### TO DO
Since only the total matters, count the lines of these entries containing the word "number" and write that total alone.
====== DATA SECTION ======
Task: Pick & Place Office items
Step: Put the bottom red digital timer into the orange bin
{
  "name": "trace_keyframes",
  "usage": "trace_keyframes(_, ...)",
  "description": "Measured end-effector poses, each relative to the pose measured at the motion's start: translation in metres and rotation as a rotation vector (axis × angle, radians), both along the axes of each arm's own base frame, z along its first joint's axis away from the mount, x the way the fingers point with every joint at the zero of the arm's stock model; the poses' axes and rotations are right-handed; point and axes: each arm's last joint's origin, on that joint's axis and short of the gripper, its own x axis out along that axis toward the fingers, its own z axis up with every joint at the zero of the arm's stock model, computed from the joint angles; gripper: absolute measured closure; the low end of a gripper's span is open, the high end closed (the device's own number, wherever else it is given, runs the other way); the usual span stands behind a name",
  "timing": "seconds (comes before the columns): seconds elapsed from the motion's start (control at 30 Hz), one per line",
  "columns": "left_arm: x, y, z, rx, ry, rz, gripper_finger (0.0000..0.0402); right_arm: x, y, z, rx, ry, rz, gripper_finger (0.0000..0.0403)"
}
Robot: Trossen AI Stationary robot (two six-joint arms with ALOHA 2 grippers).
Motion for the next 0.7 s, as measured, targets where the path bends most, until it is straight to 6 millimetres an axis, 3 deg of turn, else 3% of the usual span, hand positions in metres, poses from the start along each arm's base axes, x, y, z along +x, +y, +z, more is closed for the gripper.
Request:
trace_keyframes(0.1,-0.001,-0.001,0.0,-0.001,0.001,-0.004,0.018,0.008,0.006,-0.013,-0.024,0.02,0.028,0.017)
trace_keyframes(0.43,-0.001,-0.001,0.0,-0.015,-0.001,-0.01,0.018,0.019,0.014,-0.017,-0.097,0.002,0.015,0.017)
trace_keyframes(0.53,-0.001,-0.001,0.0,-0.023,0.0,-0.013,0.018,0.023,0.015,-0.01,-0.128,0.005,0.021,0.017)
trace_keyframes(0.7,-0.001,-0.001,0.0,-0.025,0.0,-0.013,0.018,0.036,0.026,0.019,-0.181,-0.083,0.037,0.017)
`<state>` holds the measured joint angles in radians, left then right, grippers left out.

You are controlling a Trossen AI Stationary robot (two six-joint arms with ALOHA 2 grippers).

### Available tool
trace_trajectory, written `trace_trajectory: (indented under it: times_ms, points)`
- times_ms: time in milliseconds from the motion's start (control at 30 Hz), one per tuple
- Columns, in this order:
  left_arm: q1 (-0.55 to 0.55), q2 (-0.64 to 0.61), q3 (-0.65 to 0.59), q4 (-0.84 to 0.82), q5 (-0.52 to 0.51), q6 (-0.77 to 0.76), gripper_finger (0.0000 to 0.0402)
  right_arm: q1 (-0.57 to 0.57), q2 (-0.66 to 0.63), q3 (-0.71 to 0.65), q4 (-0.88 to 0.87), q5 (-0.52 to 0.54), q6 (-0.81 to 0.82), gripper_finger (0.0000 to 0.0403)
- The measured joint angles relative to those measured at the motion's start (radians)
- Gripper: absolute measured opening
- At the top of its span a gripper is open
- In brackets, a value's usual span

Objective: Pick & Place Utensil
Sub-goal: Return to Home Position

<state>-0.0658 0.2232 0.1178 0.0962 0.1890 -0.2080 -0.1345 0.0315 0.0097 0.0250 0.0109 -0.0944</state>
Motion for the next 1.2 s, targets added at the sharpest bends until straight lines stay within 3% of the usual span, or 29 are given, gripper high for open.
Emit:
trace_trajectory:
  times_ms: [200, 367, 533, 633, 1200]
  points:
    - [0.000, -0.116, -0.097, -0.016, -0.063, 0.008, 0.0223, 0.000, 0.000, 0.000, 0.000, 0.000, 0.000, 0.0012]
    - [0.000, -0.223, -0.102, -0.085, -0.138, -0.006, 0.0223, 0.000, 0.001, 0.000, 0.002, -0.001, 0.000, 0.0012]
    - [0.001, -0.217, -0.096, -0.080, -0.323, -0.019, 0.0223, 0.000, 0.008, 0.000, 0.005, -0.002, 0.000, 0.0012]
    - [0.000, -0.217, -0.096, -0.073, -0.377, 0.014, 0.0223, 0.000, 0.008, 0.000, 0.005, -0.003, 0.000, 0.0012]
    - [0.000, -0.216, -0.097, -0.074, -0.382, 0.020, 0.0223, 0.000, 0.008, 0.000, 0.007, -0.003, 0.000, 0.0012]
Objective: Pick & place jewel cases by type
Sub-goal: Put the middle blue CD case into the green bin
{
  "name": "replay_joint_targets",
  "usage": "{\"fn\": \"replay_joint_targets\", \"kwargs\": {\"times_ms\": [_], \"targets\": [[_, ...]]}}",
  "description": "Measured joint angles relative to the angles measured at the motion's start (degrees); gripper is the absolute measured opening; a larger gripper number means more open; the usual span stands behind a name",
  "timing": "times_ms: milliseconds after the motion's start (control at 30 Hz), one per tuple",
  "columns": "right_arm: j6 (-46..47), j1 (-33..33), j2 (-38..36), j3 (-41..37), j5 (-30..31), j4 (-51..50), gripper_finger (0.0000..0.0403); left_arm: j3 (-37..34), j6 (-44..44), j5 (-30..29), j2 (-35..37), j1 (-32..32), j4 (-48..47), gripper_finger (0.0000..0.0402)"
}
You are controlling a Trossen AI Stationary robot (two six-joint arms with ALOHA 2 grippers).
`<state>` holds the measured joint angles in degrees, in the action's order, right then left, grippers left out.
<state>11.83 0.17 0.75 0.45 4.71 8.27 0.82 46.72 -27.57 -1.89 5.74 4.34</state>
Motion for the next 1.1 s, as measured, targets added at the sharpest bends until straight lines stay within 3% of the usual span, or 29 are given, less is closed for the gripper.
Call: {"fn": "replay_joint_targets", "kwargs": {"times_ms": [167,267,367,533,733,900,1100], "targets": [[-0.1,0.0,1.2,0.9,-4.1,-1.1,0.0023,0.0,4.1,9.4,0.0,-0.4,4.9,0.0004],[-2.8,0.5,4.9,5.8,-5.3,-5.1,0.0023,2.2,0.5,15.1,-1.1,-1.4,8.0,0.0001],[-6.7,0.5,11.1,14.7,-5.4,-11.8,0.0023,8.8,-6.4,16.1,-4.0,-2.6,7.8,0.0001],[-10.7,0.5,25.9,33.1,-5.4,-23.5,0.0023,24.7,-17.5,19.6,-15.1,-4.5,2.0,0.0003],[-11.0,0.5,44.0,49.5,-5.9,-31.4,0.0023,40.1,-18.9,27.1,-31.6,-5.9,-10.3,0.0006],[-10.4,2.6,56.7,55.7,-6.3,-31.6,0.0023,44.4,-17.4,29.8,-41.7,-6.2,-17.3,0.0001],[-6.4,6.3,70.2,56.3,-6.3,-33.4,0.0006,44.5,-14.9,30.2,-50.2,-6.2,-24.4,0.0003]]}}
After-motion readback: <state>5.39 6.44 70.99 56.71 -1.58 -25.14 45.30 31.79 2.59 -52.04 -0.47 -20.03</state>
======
### OUTPUT FOR THIS TASK
2